| Activity |
For this exercise, please reproduce the records below word for word, from the first line through the line with "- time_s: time".

(Dataset items)
▽

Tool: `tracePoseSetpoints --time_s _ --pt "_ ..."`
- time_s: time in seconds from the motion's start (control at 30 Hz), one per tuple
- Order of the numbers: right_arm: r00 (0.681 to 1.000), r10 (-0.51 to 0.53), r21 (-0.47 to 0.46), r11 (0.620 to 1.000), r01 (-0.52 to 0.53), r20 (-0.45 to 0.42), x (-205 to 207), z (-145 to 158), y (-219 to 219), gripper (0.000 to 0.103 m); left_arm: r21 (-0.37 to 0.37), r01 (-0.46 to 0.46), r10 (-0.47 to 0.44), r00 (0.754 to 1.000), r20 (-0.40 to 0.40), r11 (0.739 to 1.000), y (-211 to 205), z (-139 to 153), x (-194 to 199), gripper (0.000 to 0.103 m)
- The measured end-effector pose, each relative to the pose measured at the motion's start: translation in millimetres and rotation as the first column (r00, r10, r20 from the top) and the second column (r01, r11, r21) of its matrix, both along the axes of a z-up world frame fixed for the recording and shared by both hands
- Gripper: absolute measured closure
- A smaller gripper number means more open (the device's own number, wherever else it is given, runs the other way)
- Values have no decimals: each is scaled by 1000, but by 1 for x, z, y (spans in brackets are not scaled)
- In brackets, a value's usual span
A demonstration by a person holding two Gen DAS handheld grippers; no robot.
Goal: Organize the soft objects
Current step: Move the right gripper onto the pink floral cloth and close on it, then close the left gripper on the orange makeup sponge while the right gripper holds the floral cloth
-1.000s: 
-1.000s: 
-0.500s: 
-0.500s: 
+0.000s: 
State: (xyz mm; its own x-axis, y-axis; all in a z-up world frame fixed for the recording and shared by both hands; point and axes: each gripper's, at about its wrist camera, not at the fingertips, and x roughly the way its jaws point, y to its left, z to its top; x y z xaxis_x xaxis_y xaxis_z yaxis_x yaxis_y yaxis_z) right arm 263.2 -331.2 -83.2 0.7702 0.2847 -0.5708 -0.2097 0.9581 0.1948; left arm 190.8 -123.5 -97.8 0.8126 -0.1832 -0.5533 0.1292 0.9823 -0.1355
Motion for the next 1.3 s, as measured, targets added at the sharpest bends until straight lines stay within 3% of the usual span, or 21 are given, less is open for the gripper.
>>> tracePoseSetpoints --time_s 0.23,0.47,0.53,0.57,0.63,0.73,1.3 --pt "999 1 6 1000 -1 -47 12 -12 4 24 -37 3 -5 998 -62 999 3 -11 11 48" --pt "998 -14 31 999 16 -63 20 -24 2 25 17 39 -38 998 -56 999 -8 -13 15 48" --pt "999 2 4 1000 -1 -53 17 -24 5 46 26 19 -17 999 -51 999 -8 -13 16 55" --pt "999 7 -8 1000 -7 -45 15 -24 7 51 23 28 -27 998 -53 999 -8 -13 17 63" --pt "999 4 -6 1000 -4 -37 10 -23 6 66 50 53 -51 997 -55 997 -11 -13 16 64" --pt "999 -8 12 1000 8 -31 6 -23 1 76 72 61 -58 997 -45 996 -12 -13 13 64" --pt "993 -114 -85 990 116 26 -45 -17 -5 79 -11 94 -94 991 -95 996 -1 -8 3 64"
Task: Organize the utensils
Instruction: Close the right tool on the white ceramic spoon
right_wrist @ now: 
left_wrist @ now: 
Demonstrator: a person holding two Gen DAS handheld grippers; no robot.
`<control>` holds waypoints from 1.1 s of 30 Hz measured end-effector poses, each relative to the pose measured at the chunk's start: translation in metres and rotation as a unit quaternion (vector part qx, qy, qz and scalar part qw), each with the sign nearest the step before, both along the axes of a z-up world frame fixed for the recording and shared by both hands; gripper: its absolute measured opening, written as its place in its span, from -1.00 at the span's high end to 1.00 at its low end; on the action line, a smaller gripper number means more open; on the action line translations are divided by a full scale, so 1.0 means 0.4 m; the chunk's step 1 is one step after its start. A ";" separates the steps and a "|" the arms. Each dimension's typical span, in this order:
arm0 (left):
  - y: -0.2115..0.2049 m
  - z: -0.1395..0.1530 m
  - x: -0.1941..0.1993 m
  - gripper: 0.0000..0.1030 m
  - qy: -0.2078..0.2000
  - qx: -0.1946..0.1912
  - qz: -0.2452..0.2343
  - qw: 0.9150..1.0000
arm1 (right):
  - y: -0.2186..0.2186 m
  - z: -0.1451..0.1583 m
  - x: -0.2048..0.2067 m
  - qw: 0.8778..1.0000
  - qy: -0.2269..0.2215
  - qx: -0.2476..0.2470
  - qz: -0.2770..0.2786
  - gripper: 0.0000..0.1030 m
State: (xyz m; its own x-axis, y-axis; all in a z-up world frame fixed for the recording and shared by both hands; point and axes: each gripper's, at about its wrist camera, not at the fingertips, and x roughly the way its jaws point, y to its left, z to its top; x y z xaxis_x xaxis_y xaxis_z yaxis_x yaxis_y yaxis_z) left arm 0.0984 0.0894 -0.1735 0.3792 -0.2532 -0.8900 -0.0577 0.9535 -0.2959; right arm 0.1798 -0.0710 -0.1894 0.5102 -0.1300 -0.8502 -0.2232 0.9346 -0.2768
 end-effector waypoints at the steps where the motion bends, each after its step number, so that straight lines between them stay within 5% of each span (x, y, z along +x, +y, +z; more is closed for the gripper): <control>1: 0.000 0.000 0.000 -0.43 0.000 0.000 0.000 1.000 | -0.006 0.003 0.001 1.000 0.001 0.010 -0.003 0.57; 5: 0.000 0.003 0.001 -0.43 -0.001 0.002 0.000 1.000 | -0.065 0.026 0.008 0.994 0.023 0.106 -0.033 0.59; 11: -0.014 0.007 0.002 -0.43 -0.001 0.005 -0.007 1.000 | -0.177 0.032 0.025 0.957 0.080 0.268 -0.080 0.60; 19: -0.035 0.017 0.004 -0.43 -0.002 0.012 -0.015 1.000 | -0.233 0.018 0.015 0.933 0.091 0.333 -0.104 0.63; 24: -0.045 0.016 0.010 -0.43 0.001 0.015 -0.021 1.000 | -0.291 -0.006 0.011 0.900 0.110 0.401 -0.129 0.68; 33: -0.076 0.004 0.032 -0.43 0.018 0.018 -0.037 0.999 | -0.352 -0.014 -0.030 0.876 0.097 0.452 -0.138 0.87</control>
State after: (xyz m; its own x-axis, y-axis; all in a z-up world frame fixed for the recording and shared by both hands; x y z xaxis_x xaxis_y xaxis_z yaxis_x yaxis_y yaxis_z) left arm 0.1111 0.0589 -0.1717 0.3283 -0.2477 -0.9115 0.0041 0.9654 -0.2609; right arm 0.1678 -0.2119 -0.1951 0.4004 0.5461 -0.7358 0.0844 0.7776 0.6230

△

| Answer space |
Tool: `tracePoseSetpoints --time_s _ --pt "_ ..."`
- time_s: time in seconds from the motion's start (control at 30 Hz), one per tuple

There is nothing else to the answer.